# Test of CPU for Gaming : 30 CPUs compared



## DGLee (Apr 23, 2014)

I tested & measured gaming performances of "all" properly-existing CPUs in the market. Criterion for determining 'properly-existing' is that, a product shouldn't be being replaced by latter SKU at the same price level(ex: IVB is replaced by Haswell). Hope that could help those who are considering buying or upgrading one's gaming machine. Here we start.

Test system is composed as follow:
(+ VGA : GF GTX780Ti)






Since the host provider (of my blog) consider sudden traffic increment as an abusing, I'm going to upload the summary part of all results only.
Here's the performance summary at 1680 x 1050 resolution. The former one emphasizes just a sum of framerates of all games while the latter one implies average relative performance of each CPU. Of course the latter one is more important.

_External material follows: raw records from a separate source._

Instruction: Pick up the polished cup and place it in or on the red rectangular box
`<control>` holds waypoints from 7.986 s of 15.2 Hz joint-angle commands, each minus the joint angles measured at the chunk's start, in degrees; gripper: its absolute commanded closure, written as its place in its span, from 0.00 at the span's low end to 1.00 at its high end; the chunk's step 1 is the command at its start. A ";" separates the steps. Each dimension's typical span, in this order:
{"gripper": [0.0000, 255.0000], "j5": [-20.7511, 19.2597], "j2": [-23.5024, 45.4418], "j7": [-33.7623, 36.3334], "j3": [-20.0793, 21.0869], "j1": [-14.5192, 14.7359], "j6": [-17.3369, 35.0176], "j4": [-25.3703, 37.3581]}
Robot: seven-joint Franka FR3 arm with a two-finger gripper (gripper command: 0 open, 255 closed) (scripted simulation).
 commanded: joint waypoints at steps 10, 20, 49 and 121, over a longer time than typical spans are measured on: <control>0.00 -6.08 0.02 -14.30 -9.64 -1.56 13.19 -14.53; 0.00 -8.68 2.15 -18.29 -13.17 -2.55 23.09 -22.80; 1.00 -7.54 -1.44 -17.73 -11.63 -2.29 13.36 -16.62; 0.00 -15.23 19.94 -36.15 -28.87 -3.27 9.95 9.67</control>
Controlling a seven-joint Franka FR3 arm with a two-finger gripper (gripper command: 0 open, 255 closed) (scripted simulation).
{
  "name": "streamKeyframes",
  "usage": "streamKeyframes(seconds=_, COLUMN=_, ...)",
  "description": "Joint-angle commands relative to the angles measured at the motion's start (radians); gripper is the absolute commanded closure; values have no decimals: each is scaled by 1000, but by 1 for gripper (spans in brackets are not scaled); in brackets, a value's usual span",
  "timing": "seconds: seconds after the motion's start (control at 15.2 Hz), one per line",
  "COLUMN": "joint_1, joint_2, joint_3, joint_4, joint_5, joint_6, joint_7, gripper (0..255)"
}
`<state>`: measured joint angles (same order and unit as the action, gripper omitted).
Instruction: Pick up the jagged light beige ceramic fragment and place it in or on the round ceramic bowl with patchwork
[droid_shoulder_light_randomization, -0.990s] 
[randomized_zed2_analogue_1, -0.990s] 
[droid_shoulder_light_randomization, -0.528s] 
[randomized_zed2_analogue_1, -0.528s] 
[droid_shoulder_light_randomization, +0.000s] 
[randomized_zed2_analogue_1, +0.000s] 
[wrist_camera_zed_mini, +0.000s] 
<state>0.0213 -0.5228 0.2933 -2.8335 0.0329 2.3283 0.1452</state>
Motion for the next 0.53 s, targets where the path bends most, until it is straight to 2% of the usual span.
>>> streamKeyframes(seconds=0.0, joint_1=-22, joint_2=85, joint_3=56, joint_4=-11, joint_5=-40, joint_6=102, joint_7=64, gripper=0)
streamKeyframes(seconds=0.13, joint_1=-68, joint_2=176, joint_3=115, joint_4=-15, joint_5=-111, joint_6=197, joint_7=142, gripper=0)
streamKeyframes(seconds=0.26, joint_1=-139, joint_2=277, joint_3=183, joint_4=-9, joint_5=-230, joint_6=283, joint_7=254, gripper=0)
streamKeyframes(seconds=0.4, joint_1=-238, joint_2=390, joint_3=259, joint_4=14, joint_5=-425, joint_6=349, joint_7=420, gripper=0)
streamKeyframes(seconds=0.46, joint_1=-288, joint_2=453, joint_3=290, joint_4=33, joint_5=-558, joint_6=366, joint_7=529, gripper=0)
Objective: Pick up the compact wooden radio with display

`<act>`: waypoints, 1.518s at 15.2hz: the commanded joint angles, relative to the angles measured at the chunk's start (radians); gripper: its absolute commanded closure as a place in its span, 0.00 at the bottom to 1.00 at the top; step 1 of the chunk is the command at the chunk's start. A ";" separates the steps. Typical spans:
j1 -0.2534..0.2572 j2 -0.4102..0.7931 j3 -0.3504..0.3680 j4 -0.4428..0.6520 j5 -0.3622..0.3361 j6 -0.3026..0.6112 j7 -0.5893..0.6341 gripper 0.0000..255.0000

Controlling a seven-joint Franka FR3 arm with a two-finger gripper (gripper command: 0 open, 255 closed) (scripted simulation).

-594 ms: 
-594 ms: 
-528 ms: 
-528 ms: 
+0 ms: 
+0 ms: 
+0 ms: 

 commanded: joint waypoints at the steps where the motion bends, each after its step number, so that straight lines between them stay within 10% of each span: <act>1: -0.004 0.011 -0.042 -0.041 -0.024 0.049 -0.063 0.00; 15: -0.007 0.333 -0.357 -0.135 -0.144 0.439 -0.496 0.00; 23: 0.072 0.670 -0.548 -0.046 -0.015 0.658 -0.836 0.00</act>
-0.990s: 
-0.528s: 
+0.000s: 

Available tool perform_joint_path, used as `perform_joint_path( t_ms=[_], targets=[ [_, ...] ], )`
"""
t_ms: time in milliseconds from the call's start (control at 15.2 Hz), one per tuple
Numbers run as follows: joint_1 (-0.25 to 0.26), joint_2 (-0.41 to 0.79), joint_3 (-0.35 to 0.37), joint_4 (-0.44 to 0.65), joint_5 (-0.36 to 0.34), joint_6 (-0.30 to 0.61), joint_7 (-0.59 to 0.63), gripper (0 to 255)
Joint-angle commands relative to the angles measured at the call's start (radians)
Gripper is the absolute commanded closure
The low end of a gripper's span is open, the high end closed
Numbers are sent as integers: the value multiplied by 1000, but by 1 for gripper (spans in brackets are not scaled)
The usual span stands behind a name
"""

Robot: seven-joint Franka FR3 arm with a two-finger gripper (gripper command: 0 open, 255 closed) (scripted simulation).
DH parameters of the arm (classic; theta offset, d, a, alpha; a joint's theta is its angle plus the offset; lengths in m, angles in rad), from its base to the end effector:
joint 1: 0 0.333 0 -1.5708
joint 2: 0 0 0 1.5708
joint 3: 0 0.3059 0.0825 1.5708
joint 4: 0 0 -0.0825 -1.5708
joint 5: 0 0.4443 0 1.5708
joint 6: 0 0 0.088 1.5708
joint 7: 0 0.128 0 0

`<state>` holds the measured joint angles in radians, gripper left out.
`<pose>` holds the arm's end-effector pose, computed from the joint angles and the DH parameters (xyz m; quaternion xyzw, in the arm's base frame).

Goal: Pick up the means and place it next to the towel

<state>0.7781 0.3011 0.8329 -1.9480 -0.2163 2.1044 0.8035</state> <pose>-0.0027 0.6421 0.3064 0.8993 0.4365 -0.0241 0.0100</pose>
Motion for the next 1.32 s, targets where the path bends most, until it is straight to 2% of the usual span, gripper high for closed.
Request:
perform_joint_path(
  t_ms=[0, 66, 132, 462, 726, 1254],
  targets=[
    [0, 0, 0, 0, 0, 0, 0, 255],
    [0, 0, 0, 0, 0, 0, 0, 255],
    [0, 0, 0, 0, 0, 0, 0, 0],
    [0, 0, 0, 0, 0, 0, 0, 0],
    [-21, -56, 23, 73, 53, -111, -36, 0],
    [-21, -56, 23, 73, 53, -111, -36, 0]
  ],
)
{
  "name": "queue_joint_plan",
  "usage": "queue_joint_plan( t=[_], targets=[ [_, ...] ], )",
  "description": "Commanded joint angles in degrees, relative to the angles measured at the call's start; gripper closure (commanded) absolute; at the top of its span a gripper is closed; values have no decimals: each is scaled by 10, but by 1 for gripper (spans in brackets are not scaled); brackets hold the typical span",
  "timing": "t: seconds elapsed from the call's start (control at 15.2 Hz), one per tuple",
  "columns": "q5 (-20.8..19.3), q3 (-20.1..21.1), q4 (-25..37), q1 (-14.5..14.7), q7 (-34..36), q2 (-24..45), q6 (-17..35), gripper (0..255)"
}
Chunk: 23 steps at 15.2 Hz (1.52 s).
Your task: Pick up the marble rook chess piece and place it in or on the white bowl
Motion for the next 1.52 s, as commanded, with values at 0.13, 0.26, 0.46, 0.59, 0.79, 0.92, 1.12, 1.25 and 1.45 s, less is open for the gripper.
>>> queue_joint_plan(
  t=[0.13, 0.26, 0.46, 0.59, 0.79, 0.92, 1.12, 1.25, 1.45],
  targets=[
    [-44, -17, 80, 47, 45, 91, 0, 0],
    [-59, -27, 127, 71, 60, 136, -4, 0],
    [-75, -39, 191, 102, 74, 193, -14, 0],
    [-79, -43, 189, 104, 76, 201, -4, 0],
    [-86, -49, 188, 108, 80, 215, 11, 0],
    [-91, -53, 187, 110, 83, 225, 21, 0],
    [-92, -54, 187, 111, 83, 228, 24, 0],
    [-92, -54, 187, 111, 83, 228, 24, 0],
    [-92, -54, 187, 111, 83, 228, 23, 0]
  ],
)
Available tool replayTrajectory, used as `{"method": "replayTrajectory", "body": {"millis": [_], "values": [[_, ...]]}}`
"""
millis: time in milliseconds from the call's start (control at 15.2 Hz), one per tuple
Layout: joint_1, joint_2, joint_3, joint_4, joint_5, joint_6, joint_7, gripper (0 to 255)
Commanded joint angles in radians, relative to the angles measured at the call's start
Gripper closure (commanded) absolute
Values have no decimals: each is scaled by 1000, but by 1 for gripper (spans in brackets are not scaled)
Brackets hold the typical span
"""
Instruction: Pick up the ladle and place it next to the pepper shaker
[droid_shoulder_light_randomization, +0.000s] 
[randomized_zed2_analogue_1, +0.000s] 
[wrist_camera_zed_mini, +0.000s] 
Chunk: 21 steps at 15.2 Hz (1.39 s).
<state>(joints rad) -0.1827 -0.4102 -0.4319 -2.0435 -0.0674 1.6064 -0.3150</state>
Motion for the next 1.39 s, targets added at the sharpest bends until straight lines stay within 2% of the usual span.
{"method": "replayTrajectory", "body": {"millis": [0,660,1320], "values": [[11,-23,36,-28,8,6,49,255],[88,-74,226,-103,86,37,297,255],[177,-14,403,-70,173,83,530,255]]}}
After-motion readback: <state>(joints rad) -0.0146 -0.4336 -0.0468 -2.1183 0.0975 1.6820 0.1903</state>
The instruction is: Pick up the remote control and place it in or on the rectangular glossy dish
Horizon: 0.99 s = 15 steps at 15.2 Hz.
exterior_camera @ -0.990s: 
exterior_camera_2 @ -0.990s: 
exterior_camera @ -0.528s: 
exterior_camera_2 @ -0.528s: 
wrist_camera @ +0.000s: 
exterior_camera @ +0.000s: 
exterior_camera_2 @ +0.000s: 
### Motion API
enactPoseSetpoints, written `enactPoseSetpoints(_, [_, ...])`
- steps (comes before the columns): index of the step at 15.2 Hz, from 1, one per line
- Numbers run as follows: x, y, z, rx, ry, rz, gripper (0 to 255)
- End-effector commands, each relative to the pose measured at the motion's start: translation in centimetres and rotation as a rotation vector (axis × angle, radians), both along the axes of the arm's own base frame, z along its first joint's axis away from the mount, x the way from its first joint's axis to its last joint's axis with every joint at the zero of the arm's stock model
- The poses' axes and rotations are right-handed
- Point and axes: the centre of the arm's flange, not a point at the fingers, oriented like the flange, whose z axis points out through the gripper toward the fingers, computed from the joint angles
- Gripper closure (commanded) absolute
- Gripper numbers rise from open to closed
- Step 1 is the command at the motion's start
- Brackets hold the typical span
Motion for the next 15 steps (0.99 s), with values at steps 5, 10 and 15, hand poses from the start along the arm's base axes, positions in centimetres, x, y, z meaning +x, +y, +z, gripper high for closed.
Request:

Here's for 1920 x 1080 resolution.









Here's for 2560 x 1600 resolution.








Well, the article is over. Thanks for reading this.
Have a nice day!


----------



## Ja.KooLit (Apr 23, 2014)

thanks for sharing but it would have been nice if you throw in 3570k, 3770k, 4570k and 4770k in the comparison. This is to find out about if there is any difference in the haswell refresh CPU's


----------



## RCoon (Apr 23, 2014)

night.fox said:


> thanks for sharing but it would have been nice if you throw in 3570k, 3770k, 4570k and 4770k in the comparison. This is to find out about if there is any difference in the haswell refresh CPU's


 
4820K is identical to the 4770K, just a different platform (which will likely have a miniscule difference to the 4790K), and there is probably miniscule difference between the 4690 and 4670.


----------



## Tsukiyomi91 (Apr 23, 2014)

Interesting thread... and once again, Intel's somewhat affordable Core i5-4460 smoked AMD's high-end FX-9590 in FHD resolution gaming which means that it's the best bang for your buck CPU for those who're building/purchasing a pre-build system on a budget.


----------



## Lionheart (Apr 23, 2014)

Tsukiyomi91 said:


> Interesting thread... and once again, Intel's somewhat affordable Core i5-4460 smoked AMD's high-end FX-9590 in FHD resolution gaming which means that it's the best bang for your buck CPU for those who're building/purchasing a pre-build system on a budget.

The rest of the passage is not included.